** EXERCISE DIRECTIONS **
Your task is to copy every line of the entries that contains "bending".

** DATA SECTION **

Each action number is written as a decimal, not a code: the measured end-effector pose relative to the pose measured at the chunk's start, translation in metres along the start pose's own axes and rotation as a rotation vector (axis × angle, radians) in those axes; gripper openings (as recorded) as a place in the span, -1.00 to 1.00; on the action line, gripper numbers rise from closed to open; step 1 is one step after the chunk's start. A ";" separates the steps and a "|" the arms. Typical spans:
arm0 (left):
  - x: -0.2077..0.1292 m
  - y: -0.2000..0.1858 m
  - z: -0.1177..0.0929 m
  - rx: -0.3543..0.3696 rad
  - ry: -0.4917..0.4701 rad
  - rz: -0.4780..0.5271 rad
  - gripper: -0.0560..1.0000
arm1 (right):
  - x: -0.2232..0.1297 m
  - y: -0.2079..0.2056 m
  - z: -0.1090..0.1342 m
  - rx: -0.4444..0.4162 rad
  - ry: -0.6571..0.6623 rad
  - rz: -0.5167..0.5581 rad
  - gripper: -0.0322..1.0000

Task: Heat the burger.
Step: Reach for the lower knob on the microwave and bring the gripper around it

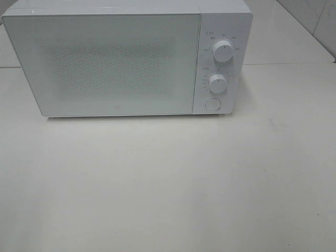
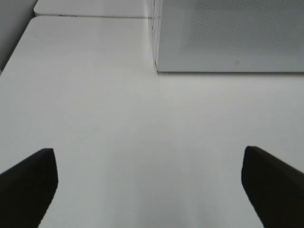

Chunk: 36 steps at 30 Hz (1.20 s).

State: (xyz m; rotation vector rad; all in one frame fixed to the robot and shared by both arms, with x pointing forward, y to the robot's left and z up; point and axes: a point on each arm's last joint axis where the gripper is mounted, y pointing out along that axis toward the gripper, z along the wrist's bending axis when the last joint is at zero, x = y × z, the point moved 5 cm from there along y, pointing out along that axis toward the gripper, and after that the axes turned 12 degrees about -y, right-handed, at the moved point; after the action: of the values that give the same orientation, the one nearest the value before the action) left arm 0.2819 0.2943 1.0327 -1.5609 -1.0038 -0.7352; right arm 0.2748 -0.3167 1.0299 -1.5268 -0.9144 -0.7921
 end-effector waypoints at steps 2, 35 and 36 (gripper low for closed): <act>0.000 -0.003 0.000 -0.005 0.001 -0.021 0.94 | 0.000 0.000 0.000 0.000 0.000 0.000 0.49; -0.001 -0.003 0.000 -0.006 0.001 -0.024 0.94 | 0.000 0.000 0.000 0.000 0.000 0.000 0.49; -0.001 -0.003 0.000 -0.006 0.001 -0.024 0.94 | 0.000 0.000 0.000 0.000 0.000 0.000 0.49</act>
State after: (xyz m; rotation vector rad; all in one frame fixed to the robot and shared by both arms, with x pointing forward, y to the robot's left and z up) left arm 0.2785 0.2943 1.0338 -1.5553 -1.0223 -0.7563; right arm 0.2748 -0.3167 1.0299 -1.5268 -0.9144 -0.7921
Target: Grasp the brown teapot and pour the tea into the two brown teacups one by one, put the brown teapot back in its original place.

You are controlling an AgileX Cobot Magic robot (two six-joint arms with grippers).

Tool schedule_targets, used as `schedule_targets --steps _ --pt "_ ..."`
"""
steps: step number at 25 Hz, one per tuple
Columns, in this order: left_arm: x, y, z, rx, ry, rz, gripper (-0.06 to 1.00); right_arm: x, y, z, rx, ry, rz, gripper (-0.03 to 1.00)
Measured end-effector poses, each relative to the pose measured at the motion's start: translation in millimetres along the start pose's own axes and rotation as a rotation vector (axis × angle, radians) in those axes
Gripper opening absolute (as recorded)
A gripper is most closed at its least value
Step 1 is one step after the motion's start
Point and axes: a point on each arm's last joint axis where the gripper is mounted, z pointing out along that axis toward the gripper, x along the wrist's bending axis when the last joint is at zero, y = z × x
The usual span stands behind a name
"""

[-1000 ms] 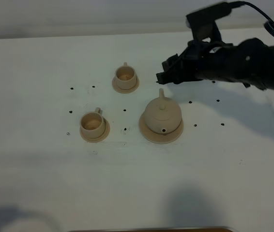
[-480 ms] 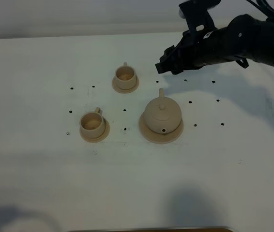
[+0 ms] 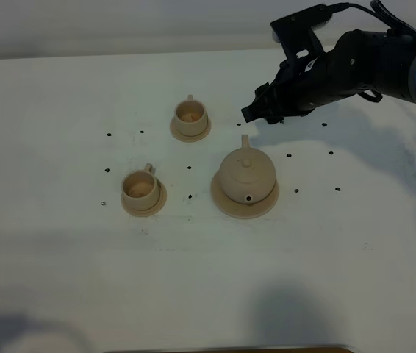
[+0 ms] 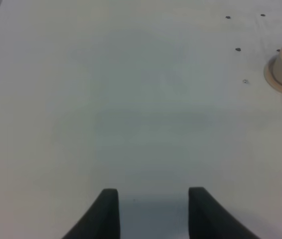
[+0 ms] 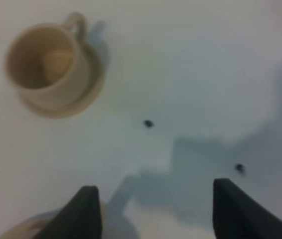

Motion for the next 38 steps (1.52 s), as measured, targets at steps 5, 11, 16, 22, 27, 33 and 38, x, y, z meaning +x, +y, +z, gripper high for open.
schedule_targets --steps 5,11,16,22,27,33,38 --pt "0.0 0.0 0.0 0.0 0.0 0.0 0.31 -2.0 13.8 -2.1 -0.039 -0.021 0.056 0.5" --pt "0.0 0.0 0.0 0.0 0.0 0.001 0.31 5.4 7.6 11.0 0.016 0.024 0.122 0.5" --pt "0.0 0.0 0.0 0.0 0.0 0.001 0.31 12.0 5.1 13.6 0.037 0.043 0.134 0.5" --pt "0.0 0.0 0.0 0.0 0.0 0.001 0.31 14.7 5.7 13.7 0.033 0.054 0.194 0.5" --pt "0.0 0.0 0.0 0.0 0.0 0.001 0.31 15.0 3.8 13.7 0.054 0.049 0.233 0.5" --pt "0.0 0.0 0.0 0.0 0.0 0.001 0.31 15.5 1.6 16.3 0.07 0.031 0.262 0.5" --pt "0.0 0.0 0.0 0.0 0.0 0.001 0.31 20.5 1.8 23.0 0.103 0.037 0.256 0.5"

** RESPONSE BELOW **
State: (xyz m; rotation vector rad; all in one frame fixed to the robot and shared by both arms, with x pointing forward, y to the robot's left and z up; point and axes: a point on each arm's last joint axis where the gripper is mounted, y pointing out along that axis toward the gripper, z along the wrist's bending axis when the last joint is at zero, x = y × z, the point moved 5 cm from there along y, pointing out along that axis toward the gripper, and after that the axes turned 12 degrees about -y, right-handed, at the moved point; after the action: of the values that give the same orientation, the one nearest the value before the action) left arm 0.2819 0.2943 1.0327 -1.5609 -1.0038 -0.7352; right arm 0.2748 -0.3167 1.0299 -1.5268 -0.9144 -0.7921
Point and axes: a point on each arm's last joint axis where the gripper is mounted, z pointing out along that axis toward the gripper, x along the wrist's bending axis when the last joint is at zero, y = z × x

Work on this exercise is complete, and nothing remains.